Category Archives: NAEP

Education, education reform, Educational Research, NAEP, reading, SAT, Science of Reading, Statistics, Testing

SAT Lessons Never Learned: NAEP Edition

June 13, 2023 plthomasedd

Yesterday, I spent an hour on the phone with the producer of a national news series.

I realized afterward that much of the conversation reminded me of dozens of similar conversations with journalists throughout my 40-year career as an educator because I had to carefully and repeatedly clarify what standardized tests do and mean.

Annually for more than the first half of my career, I had to watch as the US slipped into Education Crisis mode when SAT scores were released.

Throughout the past five decades, I have been strongly anti-testing and anti-grades, but most of my public and scholarly work challenging testing addressed the many problems with the SAT—and notably how the media, public, and politicians misunderstand and misuse SAT data.

See these for example:

The truth about failure in US schools | Paul Thomas
Testing capitalism: Perpetuating privilege behind the masks of merit and objectivity, The International Education Journal: Comparative Perspectives, 2013, 12(2), 85–103
PISA Brainwashing: Measure, Rank, Repeat
SAT Reboot 2016: “Nonsense It All Is”

Over many years of critically analyzing SAT data as well as the media/public/political responses to the college entrance exam, many key lessons emerged that include the following:

Lesson: Populations being tested impact data drawn from tests. The SAT originally served the needs of elite students, often those seeking Ivey League educations. However, over the twentieth century, increasingly many students began taking the SAT for a variety of reasons (scholarships and athletics, for example). The shift in population of students being tested from an elite subset (the upper end of the normal curve) to a more statistically “normal” population necessarily drove the average down (a statistical fact that has nothing to do with school or student quality). While statistically valid, dropping SAT scores because of population shifts created media problems (see below); therefore, the College Board recentered the scoring of the SAT.
Lesson: Ranking by test data must account for population differences among students tested. Reporting in the media of average SAT scores for the nation and by states created a misleading narrative about school quality. Part of that messaging was grounded in the SAT reporting average SAT scores by ranking states, and then, media reporting SAT average scores as a valid assessment of state educational quality. The College Board eventually issued a caution: “Educators, the media and others should…not rank or rate teachers, educational institutions, districts or states solely on the basis of aggregate scores derived from tests that are intended primarily as a measure of individual students.” However, the media continued to rank states using SAT average scores. SAT data has always been strongly correlated with parental income, parental level of education, and characteristics of students such as gender and race. But a significant driver of average SAT scores also included rates of participation among states. See for example a comparison I did among SC, NC, and MS (the latter having a higher poverty rate and higher average SAT because of a much lower participation rate, including mostly elite students):

Lesson: Conclusions drawn from test data must acknowledge purpose of test being used (see Gerald Bracey). The SAT has one very narrow purpose—predicting first-year college grades; and the SAT has primarily one use—a data point for college admission based on its sole purpose. However, historically, media/public/political responses to the SAT have used the data to evaluate state educational quality and the longitudinal progress of US students in general. In short, SAT data has been routinely misused because most people misunderstand its purpose.

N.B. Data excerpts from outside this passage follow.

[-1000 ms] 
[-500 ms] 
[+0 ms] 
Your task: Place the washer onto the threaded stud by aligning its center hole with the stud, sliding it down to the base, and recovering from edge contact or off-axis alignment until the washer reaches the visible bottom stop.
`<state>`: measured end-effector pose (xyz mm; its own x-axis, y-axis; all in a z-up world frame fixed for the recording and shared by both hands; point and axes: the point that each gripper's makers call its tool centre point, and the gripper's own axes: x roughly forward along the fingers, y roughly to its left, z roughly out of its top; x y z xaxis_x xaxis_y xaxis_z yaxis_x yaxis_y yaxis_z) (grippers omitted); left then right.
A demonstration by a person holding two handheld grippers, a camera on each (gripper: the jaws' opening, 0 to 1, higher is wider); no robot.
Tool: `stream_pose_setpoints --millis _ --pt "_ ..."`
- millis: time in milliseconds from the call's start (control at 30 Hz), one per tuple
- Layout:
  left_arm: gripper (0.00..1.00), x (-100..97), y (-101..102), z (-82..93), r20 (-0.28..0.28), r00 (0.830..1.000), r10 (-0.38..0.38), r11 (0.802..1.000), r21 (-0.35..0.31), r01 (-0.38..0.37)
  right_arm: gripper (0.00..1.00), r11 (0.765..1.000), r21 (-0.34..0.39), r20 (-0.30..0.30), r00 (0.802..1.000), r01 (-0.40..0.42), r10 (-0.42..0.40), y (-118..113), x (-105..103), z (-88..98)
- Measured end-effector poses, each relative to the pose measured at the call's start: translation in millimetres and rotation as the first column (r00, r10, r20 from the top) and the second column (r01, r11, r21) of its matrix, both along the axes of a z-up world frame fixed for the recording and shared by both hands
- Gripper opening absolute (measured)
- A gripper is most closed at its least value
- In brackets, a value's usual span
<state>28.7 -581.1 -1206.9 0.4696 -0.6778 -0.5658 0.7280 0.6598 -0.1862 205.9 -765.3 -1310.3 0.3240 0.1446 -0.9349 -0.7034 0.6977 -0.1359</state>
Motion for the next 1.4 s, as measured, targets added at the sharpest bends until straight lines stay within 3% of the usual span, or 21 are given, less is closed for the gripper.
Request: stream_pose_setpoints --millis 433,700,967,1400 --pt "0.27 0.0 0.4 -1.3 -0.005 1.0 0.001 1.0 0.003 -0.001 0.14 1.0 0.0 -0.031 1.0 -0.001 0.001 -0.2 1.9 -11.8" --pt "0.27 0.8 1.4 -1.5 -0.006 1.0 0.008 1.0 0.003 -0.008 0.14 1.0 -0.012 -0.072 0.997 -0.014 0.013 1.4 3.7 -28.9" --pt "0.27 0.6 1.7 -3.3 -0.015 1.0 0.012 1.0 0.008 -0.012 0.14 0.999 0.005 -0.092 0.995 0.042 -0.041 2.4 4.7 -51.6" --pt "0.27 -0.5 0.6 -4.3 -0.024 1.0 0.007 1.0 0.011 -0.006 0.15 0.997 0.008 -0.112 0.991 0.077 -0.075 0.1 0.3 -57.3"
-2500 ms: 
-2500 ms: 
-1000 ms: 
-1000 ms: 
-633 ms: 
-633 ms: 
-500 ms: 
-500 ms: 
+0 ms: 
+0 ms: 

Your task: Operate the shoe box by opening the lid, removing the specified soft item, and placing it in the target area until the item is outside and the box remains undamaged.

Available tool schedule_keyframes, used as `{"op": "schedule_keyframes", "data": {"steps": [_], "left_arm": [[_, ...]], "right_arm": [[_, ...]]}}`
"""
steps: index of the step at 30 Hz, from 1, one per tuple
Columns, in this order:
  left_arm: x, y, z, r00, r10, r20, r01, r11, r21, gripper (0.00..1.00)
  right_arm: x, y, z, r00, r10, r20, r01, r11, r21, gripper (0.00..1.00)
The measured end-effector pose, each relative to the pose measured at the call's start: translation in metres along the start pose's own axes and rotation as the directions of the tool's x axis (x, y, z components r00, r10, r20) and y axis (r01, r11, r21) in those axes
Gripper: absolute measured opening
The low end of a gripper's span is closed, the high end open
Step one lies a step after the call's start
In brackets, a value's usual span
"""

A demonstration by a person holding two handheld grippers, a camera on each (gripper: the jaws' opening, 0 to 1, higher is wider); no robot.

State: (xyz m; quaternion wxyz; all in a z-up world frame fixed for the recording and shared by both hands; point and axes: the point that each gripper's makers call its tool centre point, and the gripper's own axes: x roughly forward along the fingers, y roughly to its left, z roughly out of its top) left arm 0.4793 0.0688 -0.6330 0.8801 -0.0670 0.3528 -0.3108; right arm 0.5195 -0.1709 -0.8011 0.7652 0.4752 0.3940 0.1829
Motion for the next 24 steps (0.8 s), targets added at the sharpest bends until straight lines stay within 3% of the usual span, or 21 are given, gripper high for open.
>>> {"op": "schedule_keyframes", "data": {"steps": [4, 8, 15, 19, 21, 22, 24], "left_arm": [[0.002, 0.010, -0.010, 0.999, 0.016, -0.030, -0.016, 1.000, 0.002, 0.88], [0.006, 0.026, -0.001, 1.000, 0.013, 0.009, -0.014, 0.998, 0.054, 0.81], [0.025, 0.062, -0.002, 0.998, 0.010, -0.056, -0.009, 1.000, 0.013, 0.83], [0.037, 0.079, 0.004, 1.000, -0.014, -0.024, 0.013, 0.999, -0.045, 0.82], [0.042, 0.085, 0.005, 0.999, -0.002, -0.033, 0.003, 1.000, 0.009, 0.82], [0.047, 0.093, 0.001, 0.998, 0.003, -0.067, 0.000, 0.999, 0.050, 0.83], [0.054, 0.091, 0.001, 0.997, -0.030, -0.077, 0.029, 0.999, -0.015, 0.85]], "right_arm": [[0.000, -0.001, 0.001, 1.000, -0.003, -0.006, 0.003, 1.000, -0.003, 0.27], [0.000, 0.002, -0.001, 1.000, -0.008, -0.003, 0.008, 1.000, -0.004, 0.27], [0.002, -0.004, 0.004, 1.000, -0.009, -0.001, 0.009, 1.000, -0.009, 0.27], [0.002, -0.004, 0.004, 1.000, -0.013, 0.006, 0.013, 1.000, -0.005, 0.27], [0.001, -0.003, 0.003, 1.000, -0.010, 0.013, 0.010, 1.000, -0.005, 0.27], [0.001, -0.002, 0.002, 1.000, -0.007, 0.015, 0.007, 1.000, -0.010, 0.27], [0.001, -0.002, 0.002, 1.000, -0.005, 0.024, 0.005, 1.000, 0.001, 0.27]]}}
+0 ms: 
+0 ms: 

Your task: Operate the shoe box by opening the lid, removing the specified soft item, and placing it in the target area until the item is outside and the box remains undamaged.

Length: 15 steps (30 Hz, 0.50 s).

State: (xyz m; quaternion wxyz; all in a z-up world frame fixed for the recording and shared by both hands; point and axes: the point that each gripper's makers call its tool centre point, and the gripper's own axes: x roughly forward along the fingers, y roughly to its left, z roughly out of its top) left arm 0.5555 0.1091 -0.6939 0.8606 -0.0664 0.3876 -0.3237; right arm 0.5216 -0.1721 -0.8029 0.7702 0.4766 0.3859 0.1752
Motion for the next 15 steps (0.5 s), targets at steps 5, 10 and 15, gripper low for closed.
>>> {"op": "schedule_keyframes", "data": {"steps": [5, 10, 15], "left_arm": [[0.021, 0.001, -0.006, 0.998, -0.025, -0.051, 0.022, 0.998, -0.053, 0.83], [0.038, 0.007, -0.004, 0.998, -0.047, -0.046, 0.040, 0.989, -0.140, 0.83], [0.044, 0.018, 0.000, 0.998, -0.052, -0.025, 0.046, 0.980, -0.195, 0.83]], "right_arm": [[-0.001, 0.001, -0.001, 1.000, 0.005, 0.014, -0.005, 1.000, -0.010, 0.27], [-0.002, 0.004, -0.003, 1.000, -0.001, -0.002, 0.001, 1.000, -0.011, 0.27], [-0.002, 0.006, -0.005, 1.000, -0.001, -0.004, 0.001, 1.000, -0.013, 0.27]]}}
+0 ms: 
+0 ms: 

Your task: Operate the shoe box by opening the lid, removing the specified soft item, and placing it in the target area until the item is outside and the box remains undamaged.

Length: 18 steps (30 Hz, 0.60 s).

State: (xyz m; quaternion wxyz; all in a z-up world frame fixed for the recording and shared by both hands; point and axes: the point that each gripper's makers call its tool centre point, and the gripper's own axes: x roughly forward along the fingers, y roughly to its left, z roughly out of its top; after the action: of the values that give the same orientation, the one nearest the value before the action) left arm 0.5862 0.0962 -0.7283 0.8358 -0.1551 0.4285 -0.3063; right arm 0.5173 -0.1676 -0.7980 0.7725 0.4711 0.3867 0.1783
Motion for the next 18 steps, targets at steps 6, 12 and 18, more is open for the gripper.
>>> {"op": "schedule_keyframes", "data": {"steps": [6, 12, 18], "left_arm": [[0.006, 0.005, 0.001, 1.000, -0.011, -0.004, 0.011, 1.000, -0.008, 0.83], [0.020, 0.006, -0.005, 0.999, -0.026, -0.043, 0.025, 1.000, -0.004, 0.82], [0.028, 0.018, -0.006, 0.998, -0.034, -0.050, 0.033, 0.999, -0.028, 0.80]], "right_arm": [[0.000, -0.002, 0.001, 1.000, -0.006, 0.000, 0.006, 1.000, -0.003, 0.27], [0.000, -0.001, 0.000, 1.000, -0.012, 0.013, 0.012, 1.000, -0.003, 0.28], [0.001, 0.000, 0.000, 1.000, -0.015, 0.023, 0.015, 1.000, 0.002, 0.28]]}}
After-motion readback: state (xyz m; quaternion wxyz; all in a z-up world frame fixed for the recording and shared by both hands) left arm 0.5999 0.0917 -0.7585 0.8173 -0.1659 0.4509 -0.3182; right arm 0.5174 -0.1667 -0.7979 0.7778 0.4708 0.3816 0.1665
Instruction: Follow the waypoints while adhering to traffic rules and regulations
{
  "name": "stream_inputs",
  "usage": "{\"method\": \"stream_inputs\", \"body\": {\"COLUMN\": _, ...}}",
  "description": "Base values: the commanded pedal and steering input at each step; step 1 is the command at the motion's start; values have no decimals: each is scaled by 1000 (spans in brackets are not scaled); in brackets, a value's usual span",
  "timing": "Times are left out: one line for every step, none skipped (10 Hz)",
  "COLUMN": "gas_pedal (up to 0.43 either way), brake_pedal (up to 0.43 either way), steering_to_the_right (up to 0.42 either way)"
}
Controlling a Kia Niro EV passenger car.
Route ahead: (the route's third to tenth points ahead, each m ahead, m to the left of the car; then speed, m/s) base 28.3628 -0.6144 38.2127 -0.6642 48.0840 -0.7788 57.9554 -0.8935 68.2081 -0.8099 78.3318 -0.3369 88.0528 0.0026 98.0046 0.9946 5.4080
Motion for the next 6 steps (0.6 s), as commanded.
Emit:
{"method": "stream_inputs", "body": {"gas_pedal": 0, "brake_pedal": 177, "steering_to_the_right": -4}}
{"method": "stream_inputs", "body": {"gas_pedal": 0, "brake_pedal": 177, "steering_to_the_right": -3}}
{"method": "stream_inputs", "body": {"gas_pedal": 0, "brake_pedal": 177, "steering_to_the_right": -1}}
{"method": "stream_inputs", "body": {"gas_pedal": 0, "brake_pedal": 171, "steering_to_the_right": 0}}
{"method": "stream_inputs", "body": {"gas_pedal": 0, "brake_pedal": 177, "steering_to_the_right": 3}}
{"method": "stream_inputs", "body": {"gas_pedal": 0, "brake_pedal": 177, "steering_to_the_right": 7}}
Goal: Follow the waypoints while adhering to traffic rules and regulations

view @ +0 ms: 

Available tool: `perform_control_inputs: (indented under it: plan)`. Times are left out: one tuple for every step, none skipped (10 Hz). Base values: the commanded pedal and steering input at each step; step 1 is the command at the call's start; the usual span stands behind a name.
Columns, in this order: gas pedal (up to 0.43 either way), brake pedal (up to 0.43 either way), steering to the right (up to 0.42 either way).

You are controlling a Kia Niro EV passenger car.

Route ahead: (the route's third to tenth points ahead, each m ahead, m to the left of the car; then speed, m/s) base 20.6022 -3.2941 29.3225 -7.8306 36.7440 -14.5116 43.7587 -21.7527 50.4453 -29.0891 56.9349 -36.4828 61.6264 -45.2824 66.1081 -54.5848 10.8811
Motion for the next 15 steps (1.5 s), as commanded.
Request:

Recently, the significance of the SAT has declined, students taking the ACT at a higher rate and more colleges going test-optional, but the nation has shifted to panicking over NAEP data instead.

The rise in significance of NAEP includes the focus on “proficiency” included in NCLB mandates (which required all states to have 100% student proficiency by 2014).

The problem now is that media/public/political responses to NAEP mimic the exact mistakes during the hyper-focus on the SAT.

NAEP, like the SAT, then, needs a moment of reckoning also.

Instead of helping public and political messaging about education and education reform, NAEP has perpetuated the very worst stories about educational crisis. That is in part because there is no standard for “proficiency” and because NAEP was designed to provide a check against state assessments that could set cut scores and levels of achievement as they wanted:

Since states have different content standards and use different tests and different methods for setting cut scores, obviously the meaning of proficient varies among the states. Under NCLB, states are free to set their own standards for proficiency, which is one reason why AYP school failure rates vary so widely across the states. It’s a lot harder for students to achieve proficiency in a state that has set that standard at a high level than it is in a state that has set it lower. Indeed, even if students in two schools in two different states have exactly the same achievement, one school could find itself on a failed-AYP list simply because it is located in the state whose standard for proficient is higher than the other state’s….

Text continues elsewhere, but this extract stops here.